A visually-impaired woman died after she slipped and fell off the platform at the University LRT station in Edmonton on Wednesday, according to her family.

Zaidee Jensen, 29, hit her head, slipped into a coma and never recovered. The married mother of two died in hospital early Friday after her family took her off life support.

"So there's two children without a mother," said her father Albert Potter. Jensen had used the LRT for a decade and was with a sighted friend when she fell off the platform, he added.

Zaidee's father Albert Potter, left, and her husband, Mike Jensen, want the city to make the LRT safer for visually impaired people. Zaidee's father Albert Potter, left, and her husband, Mike Jensen, want the city to make the LRT safer for visually impaired people. (CBC)

Zaidee's husband, Mike Jensen, said he received a phone call from the hospital just after he got home on Wednesday.

"I'd just turned on the barbecue to start supper," he said.

"All nightmares started from there."

City officials held a news conference Friday afternoon where they confirmed that Jensen was taken to hospital. However, they didn't provide an official update on her condition nor did they release her name.

Ron Gabruck, director of operational support for Edmonton Transit, said that there were no trains in the station at the time. Jensen fell onto the northbound track.

Transit officials reviewing video

Gabruck said that a nurse who was in the station immediately came to Jensen's aid. Officials have started an investigation and are now reviewing security footage from the station, Gabruck said.

Zaidee Jensen worked as an office administrator for the National Research Council on the University of Alberta campus. She lost most of her sight at the age of 15 because of a brain tumour.
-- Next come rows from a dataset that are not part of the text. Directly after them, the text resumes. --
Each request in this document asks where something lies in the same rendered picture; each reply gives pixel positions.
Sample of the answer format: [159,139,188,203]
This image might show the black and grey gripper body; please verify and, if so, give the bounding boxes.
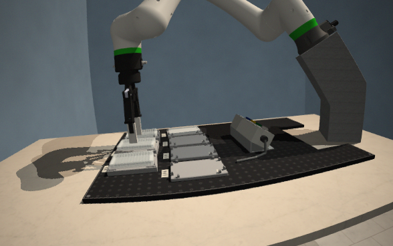
[118,72,141,99]

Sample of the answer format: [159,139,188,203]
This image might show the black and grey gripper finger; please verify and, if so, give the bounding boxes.
[134,88,142,135]
[122,88,138,144]

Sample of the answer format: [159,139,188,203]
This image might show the grey angled control panel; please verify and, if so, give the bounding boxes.
[231,114,274,162]

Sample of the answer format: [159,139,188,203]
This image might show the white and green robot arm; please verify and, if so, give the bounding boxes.
[110,0,338,74]

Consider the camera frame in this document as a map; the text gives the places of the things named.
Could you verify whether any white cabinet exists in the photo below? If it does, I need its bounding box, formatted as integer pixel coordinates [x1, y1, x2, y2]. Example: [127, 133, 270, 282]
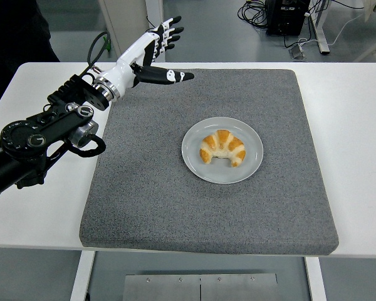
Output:
[98, 0, 154, 62]

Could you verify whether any white desk column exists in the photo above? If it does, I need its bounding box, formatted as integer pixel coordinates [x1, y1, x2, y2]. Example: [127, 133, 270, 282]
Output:
[145, 0, 166, 63]

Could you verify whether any black computer case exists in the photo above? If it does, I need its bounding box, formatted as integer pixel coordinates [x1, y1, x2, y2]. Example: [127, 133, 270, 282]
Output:
[265, 0, 311, 36]

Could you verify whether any grey felt mat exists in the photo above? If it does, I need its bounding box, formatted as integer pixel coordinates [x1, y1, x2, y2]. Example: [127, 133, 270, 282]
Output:
[78, 68, 338, 256]

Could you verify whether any white table leg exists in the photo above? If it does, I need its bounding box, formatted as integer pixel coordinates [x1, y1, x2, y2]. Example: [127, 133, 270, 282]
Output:
[303, 256, 327, 301]
[70, 250, 97, 301]

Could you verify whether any croissant bread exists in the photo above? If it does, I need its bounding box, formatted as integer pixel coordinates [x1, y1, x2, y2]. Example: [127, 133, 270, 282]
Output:
[199, 129, 247, 167]

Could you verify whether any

The platform edge at the University LRT station has grooves cut into the tile. The platform edge at the University LRT station has grooves cut into the tile. (CBC)

The University LRT station has grooves cut into the tile along the edge of the platform. However, the markings aren't as prominent as they are at some other Edmonton LRT stations, which have raised round bumps along a yellow border.

Mike Jensen, who is also visually impaired, wants the city to look at ways to make the platforms safer.

"It's a very great thing to have that freedom to move throughout the city," he said.

"I don't know if it needs to go on to full-on barricades on the platforms but there's got to be ways to make better warnings."

Potter says the family wants to know if more could be done to make the LRT safer for people with disabilities.

"What I don't want to see is this happen to another family," Potter said. "More children going without a mother and a father."

Jensen says he's yet to hear anything from city officials.